__TASK DETAILS__: Consider the entries given below. Count the lines that include "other" and give only the count.

__INPUT DATA__:

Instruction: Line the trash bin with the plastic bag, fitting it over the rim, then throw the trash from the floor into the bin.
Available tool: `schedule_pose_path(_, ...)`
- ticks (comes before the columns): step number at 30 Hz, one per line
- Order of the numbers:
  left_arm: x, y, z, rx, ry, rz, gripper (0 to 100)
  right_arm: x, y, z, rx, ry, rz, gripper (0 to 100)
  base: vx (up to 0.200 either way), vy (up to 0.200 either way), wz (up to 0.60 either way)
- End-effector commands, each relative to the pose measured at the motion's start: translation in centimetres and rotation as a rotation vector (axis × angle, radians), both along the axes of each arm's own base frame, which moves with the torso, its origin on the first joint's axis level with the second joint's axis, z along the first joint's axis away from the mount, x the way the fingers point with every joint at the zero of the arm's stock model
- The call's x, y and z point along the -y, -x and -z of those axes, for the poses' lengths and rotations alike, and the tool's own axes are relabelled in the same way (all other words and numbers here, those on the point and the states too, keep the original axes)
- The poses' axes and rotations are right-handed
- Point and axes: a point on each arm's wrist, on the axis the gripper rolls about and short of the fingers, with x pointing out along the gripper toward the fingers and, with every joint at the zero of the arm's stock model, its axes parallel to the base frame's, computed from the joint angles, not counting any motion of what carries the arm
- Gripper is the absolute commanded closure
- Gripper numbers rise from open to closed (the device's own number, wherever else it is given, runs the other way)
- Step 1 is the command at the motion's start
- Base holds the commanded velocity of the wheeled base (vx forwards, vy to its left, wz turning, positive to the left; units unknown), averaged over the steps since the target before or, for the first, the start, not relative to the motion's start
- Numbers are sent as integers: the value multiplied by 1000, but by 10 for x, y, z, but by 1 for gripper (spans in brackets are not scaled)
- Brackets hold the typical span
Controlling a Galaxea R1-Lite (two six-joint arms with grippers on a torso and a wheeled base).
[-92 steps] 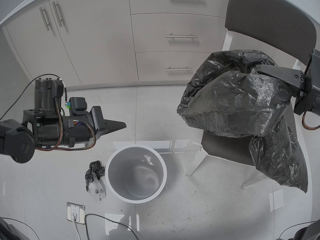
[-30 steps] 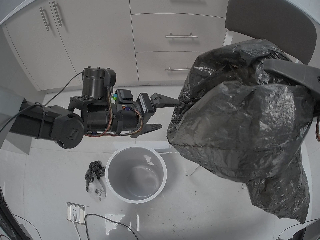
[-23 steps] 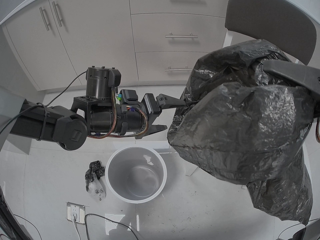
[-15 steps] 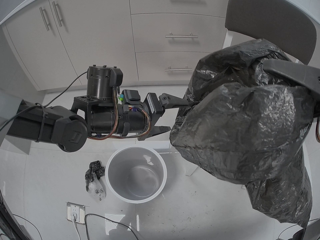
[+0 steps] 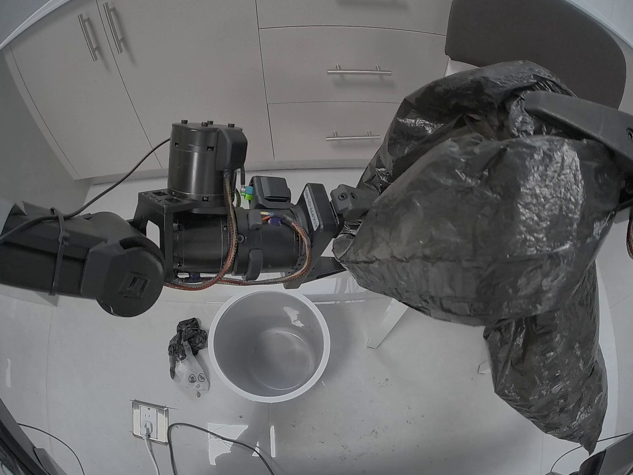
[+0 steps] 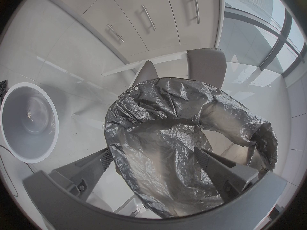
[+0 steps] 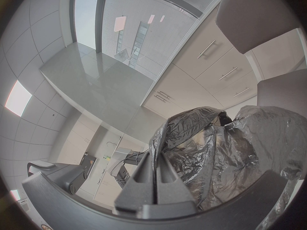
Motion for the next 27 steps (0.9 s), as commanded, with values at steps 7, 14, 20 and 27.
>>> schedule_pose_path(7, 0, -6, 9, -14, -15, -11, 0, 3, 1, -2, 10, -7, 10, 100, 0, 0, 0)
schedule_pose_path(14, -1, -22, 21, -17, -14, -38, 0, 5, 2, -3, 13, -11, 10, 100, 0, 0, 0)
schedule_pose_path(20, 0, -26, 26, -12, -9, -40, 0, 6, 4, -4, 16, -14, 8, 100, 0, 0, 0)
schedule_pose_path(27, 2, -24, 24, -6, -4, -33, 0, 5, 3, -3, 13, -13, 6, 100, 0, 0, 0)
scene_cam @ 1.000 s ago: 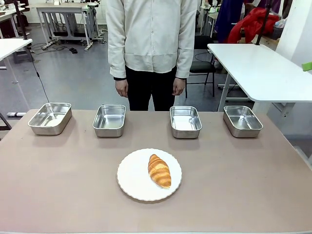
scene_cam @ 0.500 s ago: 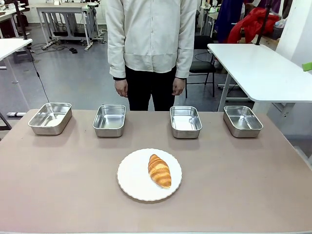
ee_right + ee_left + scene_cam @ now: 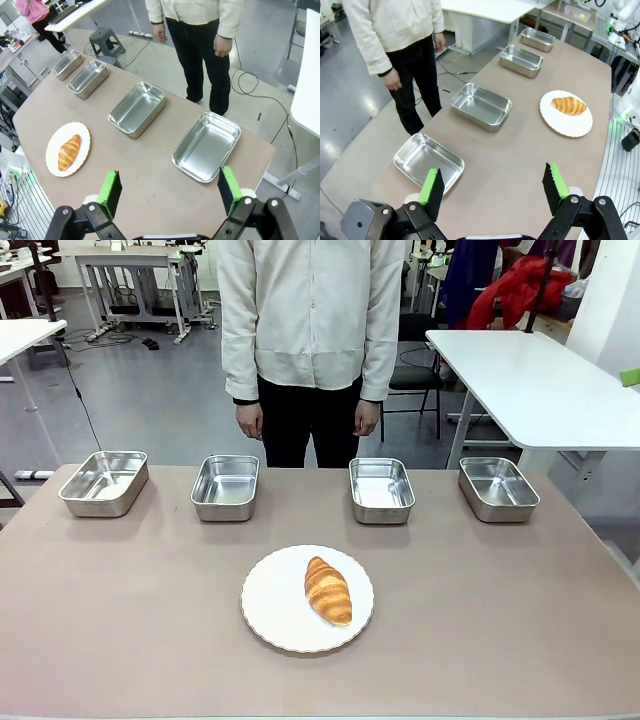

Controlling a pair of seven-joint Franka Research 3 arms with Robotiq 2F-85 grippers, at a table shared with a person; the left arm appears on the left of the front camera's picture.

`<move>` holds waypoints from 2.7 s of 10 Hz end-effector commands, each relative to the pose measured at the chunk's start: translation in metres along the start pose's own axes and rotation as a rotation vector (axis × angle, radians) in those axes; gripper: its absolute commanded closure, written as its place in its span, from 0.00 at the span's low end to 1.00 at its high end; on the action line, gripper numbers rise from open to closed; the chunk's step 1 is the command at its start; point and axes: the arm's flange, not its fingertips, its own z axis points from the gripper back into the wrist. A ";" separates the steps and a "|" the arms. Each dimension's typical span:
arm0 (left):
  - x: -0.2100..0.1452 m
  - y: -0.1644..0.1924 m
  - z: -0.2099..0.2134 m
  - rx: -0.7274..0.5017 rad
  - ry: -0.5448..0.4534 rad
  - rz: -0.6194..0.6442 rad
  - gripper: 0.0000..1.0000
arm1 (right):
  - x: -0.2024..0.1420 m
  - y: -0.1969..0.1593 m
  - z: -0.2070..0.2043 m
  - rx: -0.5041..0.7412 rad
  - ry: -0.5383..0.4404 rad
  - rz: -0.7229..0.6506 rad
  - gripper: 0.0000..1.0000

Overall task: Place the bread in the container.
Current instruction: Place the Butter Roll into the Airtight Container indicated by the human.

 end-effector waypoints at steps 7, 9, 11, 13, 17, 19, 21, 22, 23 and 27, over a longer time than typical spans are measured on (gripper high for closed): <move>0.001 -0.001 0.001 -0.007 -0.017 -0.009 0.00 | 0.001 -0.001 0.000 0.008 -0.019 0.007 0.00; 0.001 -0.001 0.001 -0.007 -0.017 -0.009 0.00 | 0.001 -0.001 0.000 0.008 -0.019 0.007 0.00; 0.001 -0.001 0.001 -0.007 -0.017 -0.009 0.00 | 0.001 -0.001 0.000 0.008 -0.019 0.007 0.00; 0.001 -0.001 0.001 -0.007 -0.017 -0.009 0.00 | 0.001 -0.001 0.000 0.008 -0.019 0.007 0.00; 0.001 -0.001 0.001 -0.007 -0.017 -0.009 0.00 | 0.001 -0.001 0.000 0.008 -0.019 0.007 0.00; 0.001 -0.001 0.001 -0.007 -0.017 -0.009 0.00 | 0.001 -0.001 0.000 0.008 -0.019 0.007 0.00; 0.001 -0.001 0.001 -0.007 -0.017 -0.009 0.00 | 0.001 -0.001 0.000 0.008 -0.019 0.007 0.00; 0.001 -0.001 0.001 -0.007 -0.017 -0.009 0.00 | 0.001 -0.001 0.000 0.008 -0.019 0.007 0.00; 0.001 -0.001 0.001 -0.007 -0.017 -0.009 0.00 | 0.001 -0.001 0.000 0.008 -0.019 0.007 0.00; 0.001 -0.001 0.001 -0.007 -0.017 -0.009 0.00 | 0.001 -0.001 0.000 0.008 -0.019 0.007 0.00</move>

__SOLUTION FOR THIS EXERCISE__: 2